Collected data
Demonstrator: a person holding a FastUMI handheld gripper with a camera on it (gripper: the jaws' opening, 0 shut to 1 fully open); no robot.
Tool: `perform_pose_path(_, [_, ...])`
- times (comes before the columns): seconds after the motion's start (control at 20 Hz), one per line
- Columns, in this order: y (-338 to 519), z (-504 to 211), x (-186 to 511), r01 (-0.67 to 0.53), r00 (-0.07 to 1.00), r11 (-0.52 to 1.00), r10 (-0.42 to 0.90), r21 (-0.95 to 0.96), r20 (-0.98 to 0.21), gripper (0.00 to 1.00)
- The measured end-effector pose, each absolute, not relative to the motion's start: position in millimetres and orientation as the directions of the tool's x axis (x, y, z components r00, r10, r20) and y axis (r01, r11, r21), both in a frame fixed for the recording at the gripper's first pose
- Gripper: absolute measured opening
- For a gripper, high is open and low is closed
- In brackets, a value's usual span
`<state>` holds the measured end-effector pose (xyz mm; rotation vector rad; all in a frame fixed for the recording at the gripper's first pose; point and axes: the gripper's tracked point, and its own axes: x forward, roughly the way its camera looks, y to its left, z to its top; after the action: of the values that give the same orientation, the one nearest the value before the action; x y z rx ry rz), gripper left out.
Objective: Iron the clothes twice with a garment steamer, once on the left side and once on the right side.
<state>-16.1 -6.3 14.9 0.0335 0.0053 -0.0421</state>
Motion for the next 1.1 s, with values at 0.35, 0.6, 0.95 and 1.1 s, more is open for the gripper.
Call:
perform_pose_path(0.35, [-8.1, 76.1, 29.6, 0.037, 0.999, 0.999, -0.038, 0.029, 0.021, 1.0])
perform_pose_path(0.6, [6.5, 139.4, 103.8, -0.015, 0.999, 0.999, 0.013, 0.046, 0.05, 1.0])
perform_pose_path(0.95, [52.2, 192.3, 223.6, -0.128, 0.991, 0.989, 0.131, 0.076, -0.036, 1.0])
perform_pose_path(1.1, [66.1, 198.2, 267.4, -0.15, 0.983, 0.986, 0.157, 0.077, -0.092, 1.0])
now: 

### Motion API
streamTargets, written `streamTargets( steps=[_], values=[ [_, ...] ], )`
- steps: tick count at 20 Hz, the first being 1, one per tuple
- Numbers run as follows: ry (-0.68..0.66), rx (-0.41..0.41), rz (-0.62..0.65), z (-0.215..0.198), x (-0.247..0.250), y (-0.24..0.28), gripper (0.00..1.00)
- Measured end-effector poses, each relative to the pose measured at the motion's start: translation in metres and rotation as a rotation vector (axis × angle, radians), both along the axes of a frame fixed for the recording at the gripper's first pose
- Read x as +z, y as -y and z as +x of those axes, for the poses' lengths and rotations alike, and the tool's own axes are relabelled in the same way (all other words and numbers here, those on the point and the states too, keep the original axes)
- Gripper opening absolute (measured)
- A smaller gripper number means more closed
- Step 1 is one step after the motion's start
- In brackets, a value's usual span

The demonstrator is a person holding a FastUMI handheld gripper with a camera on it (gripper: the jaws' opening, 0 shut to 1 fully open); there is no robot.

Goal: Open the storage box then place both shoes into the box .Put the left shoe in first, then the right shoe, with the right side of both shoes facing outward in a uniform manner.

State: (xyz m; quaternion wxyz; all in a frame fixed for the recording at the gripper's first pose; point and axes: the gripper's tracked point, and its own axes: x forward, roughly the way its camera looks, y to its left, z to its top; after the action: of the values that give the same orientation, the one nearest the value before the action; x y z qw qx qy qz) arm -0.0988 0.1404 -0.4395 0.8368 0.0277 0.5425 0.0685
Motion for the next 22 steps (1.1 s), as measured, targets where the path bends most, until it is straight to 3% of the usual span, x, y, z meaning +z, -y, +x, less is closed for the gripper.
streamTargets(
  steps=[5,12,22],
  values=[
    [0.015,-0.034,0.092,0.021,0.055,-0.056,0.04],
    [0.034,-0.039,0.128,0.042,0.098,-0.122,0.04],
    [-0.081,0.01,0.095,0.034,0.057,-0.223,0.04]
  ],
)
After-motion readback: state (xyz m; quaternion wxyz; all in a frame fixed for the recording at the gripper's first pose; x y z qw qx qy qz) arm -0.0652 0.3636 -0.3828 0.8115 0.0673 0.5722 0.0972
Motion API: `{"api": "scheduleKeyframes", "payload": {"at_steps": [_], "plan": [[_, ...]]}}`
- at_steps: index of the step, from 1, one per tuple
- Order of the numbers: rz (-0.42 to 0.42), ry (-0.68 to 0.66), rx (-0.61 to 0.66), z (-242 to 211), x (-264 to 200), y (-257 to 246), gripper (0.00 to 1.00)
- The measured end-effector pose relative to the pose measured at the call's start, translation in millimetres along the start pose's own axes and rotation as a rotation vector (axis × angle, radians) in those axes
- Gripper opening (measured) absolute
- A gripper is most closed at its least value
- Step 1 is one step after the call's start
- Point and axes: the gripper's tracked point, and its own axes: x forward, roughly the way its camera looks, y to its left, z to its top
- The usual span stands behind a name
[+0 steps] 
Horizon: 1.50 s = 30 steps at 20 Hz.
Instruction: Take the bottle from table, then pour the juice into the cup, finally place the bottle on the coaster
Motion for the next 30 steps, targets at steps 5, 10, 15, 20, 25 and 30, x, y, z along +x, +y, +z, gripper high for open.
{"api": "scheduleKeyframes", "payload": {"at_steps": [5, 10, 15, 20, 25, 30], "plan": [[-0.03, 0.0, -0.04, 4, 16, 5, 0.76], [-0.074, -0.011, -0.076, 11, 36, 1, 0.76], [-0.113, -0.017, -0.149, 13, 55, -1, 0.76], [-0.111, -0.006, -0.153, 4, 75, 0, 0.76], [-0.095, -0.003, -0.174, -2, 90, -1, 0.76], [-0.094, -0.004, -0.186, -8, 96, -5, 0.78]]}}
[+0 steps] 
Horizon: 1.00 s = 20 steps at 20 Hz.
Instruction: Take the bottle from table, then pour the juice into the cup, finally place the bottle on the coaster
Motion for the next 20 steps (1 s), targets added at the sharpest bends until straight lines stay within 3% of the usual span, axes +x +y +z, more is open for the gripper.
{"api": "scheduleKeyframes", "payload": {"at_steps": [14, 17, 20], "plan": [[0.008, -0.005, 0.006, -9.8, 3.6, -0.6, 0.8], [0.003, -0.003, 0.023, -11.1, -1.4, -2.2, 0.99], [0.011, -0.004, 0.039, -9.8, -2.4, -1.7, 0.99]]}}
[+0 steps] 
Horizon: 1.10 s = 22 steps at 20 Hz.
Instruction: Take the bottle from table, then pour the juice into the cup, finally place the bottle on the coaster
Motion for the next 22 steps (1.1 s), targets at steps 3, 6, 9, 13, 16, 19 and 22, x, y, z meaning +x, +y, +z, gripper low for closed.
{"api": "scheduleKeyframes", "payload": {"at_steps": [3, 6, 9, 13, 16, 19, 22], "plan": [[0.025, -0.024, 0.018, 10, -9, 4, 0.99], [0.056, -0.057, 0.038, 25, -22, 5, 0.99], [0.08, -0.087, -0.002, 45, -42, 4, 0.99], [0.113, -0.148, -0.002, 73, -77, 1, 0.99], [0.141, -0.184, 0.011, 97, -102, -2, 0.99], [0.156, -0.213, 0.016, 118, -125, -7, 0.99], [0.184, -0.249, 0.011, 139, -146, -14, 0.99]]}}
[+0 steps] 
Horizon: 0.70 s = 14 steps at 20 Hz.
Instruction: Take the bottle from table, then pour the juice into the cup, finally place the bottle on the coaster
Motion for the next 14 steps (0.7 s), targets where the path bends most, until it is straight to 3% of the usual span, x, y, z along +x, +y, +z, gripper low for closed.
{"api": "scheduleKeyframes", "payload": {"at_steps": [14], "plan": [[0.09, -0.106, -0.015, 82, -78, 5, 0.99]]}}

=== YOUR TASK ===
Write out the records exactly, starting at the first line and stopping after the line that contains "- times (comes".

=== COMPLETED EXERCISE ===
Demonstrator: a person holding a FastUMI handheld gripper with a camera on it (gripper: the jaws' opening, 0 shut to 1 fully open); no robot.
Tool: `perform_pose_path(_, [_, ...])`
- times (comes before the columns): seconds after the motion's start (control at 20 Hz), one per line

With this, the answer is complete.